In order to update an existing table, use clojurewerkz.cassaforte.alter-table. You can add new columns and rename and change types of the existing ones:

Change the type of a column to integer:

(ns cassaforte.docs
  (:require [clojurewerkz.cassaforte.client :as client]
            [clojurewerkz.cassaforte.cql    :refer :all]))

(let [session (client/connect ["127.0.0.1"])]
  (alter-table session "users"
               (alter-column :post_id :int)))

The example above will execute

ALTER TABLE "users" ALTER post_id TYPE int;

Here's how to add an integer column:

(ns cassaforte.docs
  (:require [clojurewerkz.cassaforte.client :as client]
            [clojurewerkz.cassaforte.cql    :refer :all]))

(let [session (client/connect ["127.0.0.1"])]
  (alter-table session "users"
               (add-column :age :integer)))

this will execute

ALTER TABLE "users" ADD age integer;

It is possible to rename a column:

(ns cassaforte.docs
  (:require [clojurewerkz.cassaforte.client :as client]
            [clojurewerkz.cassaforte.cql    :refer :all]))

(let [session (client/connect ["127.0.0.1"])]
  (alter-table session "users"
               (rename-column :username :name)))

which will use the following CQL:

ALTER TABLE "users" RENAME username TO name;

Collection Columns

Cassandra tables can have collection columns, that is, columns of types list, map, and set. To define them with Cassaforte, use ,, and ``:

(ns cassaforte.docs
  (:require [clojurewerkz.cassaforte.client :as client]
            [clojurewerkz.cassaforte.cql    :refer :all]))

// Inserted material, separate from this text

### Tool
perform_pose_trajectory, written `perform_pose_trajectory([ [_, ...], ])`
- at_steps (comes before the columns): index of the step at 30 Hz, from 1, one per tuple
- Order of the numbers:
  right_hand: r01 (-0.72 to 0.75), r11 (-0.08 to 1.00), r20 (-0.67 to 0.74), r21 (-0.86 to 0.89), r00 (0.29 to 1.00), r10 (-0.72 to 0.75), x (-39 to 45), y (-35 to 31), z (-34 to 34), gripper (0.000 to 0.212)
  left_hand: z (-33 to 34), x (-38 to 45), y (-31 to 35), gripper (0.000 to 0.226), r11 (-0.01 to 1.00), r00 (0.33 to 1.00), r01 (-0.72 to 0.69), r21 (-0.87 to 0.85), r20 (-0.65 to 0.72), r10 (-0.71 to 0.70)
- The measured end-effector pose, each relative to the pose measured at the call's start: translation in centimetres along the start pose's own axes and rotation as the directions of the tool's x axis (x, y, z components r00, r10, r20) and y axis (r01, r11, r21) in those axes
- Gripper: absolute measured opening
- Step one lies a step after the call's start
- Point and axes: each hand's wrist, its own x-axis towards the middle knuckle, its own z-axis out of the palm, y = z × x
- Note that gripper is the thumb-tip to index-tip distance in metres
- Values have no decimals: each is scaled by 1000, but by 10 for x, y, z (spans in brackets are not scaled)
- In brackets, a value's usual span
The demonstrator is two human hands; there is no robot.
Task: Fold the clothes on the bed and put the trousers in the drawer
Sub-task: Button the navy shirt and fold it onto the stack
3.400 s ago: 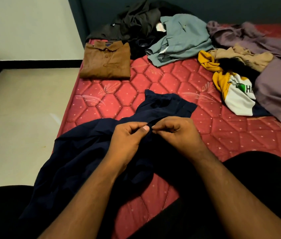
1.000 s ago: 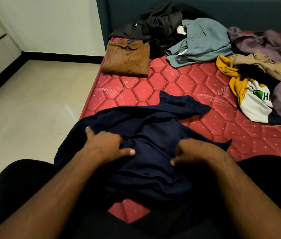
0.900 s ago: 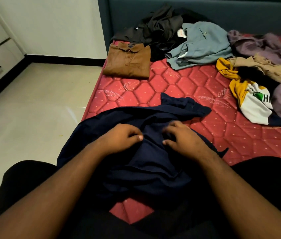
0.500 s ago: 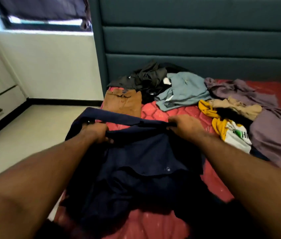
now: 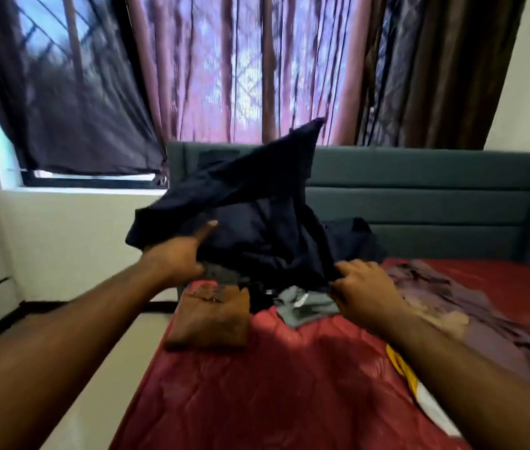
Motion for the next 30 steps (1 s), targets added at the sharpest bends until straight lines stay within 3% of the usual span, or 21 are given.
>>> perform_pose_trajectory([
  [1,-29,1000,201,4,979,27,-18,-15,10,14,26,-14,-2,99,999,995,-2,41,103,-2],
  [2,-48,998,430,30,903,30,-46,-37,21,19,60,-38,-1,98,999,972,-15,51,237,2],
  [3,-44,998,611,46,791,7,-65,-54,30,25,85,-58,4,92,998,922,-27,56,388,3],
  [4,-49,995,757,89,652,-36,-95,-78,39,30,120,-91,11,86,999,829,-12,42,558,-13],
  [5,-79,985,829,151,553,-83,-121,-100,48,34,151,-120,18,88,1000,741,9,27,671,-25],
  [7,-206,942,881,265,450,-149,-169,-142,65,40,206,-178,30,103,999,629,8,31,777,-29],
  [9,-264,888,845,377,490,-214,-201,-174,80,43,248,-217,32,102,997,651,29,72,756,-74],
  [12,-240,834,707,497,670,-228,-208,-191,89,64,261,-240,37,98,986,731,141,92,662,-166],
  [14,-296,835,718,464,677,-159,-204,-187,95,67,256,-239,34,96,984,785,165,72,594,-176],
  [17,-262,899,773,350,623,-119,-205,-181,98,44,250,-234,29,90,987,788,142,80,594,-161],
  [19,-256,916,755,309,651,-73,-198,-178,95,28,249,-235,29,86,985,789,119,128,590,-172],
  [21,-388,880,682,272,723,108,-187,-165,86,23,252,-236,26,86,974,790,172,146,570,-224],
  [22,-527,799,610,288,745,271,-183,-151,83,22,253,-236,23,89,962,787,236,138,553,-273],
  [24,-689,622,435,373,722,539,-179,-116,73,25,246,-234,17,94,905,783,418,78,474,-402],
  [25,-703,592,380,395,711,591,-180,-102,66,24,241,-232,13,95,865,787,502,25,402,-468],
  [26,-669,642,358,375,743,565,-182,-93,60,20,237,-233,10,92,826,784,564,-20,328,-527],
  [28,-487,823,472,294,822,318,-185,-91,53,12,231,-239,8,81,803,776,596,-27,276,-567],
  [29,-375,886,586,271,795,157,-186,-98,50,13,232,-246,11,78,831,792,556,17,292,-536],
  [30,-289,917,695,275,719,19,-186,-108,48,16,238,-254,17,78,877,829,476,71,298,-474],
])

(let [session (client/connect ["127.0.0.1"])]
  (create-table session "thingies"
                (column-definitions {:name :varchar
                                     :test_map  (map-type :varchar :varchar)
                                     :test_set  (set-type :int)
                                     :test_list (list-type :varchar)
                                     :primary-key [:name]})))

When data is loaded from Cassandra, Cassaforte will convert the types to their respective immutable Clojure counterparts.

Wrapping Up

Cassaforte provides a nice way to manipulate keyspaces and table to define the schema your system needs.

The rest of this documentation covers more features Cassaforte and Cassandra provide.